When you transcribe the listing, keep each line exact and drop the pictures.

══════════

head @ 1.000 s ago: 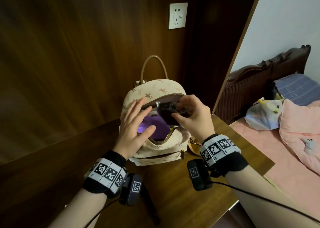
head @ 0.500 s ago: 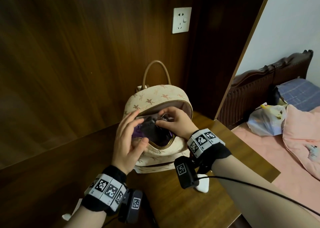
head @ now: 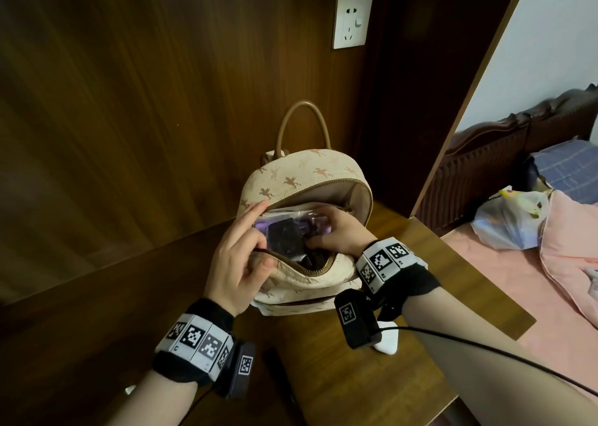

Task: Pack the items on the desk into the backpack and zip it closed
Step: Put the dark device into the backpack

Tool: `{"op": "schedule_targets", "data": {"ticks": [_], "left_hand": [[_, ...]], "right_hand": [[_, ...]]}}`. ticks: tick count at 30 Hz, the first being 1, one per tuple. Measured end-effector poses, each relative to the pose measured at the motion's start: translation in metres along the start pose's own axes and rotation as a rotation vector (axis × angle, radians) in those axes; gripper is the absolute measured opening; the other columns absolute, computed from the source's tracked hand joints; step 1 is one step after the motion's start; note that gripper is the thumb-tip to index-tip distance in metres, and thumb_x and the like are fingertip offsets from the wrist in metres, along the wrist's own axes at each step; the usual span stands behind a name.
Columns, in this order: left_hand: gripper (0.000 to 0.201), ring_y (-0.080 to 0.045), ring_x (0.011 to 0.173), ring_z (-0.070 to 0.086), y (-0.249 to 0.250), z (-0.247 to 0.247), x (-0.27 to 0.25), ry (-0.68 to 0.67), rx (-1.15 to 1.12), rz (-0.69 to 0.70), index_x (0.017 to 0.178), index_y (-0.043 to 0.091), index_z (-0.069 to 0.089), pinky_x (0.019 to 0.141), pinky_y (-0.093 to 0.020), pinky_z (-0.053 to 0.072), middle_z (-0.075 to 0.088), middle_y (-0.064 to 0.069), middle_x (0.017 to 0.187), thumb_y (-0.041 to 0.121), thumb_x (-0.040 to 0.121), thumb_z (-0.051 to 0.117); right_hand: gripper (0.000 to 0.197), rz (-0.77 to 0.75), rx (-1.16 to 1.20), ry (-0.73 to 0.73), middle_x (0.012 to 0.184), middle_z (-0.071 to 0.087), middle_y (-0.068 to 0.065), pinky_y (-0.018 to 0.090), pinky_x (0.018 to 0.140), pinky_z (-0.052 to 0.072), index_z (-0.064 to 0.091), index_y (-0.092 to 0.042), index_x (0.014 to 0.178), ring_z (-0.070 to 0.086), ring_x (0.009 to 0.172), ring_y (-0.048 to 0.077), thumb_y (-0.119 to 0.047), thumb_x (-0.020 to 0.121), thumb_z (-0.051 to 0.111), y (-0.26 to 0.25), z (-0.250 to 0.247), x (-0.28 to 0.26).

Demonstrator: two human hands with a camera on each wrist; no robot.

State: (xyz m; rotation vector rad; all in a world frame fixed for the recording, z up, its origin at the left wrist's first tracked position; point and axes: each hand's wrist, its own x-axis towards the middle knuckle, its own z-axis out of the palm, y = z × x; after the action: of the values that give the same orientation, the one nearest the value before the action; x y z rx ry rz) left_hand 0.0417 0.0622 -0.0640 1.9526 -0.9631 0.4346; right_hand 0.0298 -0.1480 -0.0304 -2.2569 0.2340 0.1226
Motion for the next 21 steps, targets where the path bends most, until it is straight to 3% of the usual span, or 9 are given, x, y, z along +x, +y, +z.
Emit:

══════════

REPLY>
head @ 1.000 s ago: 
head @ 0.500 s ago: 
head @ now: 

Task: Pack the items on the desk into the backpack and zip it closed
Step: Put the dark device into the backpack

Tool: `{"op": "schedule_targets", "data": {"ticks": [_], "left_hand": [[_, ...]], "right_hand": [[_, ...]]}}`. ticks: tick count at 30 Hz, the first being 1, one per tuple. Measured end-effector poses, each relative to the pose measured at the motion's start: translation in metres along the start pose's own axes and rotation as a rotation vector (axis × angle, radians) in those axes; gripper is the absolute measured opening; the other columns absolute, computed from the source's tracked hand joints; step 1 is one step after the motion's start; note that gripper is the thumb-tip to index-tip distance in metres, and thumb_x and the like are fingertip offsets from the wrist in metres, along the wrist's own axes at each step; the usual span stands behind a name.
Columns, in this order: left_hand: gripper (0.000 to 0.201), ring_y (-0.080 to 0.045), ring_x (0.011 to 0.173), ring_z (-0.070 to 0.086), y (-0.249 to 0.250), z (-0.247 to 0.247), x (-0.27 to 0.25), ry (-0.68 to 0.67), rx (-1.15 to 1.12), rz (-0.69 to 0.70), index_x (0.017 to 0.178), index_y (-0.043 to 0.091), index_z (-0.069 to 0.089), pinky_x (0.019 to 0.141), pinky_y (-0.093 to 0.020), pinky_z (-0.053 to 0.072), middle_z (-0.075 to 0.088), middle_y (-0.064 to 0.069), middle_x (0.017 to 0.187), thumb_y (-0.041 to 0.121), thumb_x (-0.040 to 0.121), thumb_z (-0.051 to 0.117); right_hand: gripper (0.000 to 0.197), rz (-0.77 to 0.75), rx (-1.16 to 1.20), ry (-0.73 to 0.73), middle_x (0.012 to 0.184), middle_z (-0.071 to 0.087), middle_y (-0.068 to 0.065), pinky_y (-0.018 to 0.090), pinky_x (0.018 to 0.140), pinky_z (-0.052 to 0.072), index_z (-0.064 to 0.091), index_y (-0.092 to 0.042), index_x (0.014 to 0.178), ring_z (-0.070 to 0.086), ring_x (0.009 to 0.172), ring_y (-0.048 to 0.077), thumb_y (-0.119 to 0.047), thumb_x (-0.020 to 0.121), thumb_z (-0.051 to 0.111), y (-0.26 to 0.25), z (-0.250 to 0.247), x (-0.28 to 0.26).

Demonstrator: two human hands with a camera on each wrist; no robot.

State: (xyz m; rotation vector rad; all in a world frame fixed for the recording, z up, its origin at the left wrist's first tracked position; point and axes: each hand's wrist, its own x-axis towards the middle knuckle, its own z-axis out of the palm, y = z × x; after the action: of the values that give the same orientation, the one nearest the value before the action; x y z rx ry rz) left_hand 0.0417 0.0622 -0.0640 1.9526 -0.9631 0.4346; right_hand 0.0298 -0.1480 -0.0304 -2.2569 0.2340 0.1226
Motion for the next 21 steps, targets where the path bends most, until it is straight to 3% of the usual span, or 9 are given, x, y, z along +x, +y, +z.
Emit:

Nothing else remains to be done for this exercise.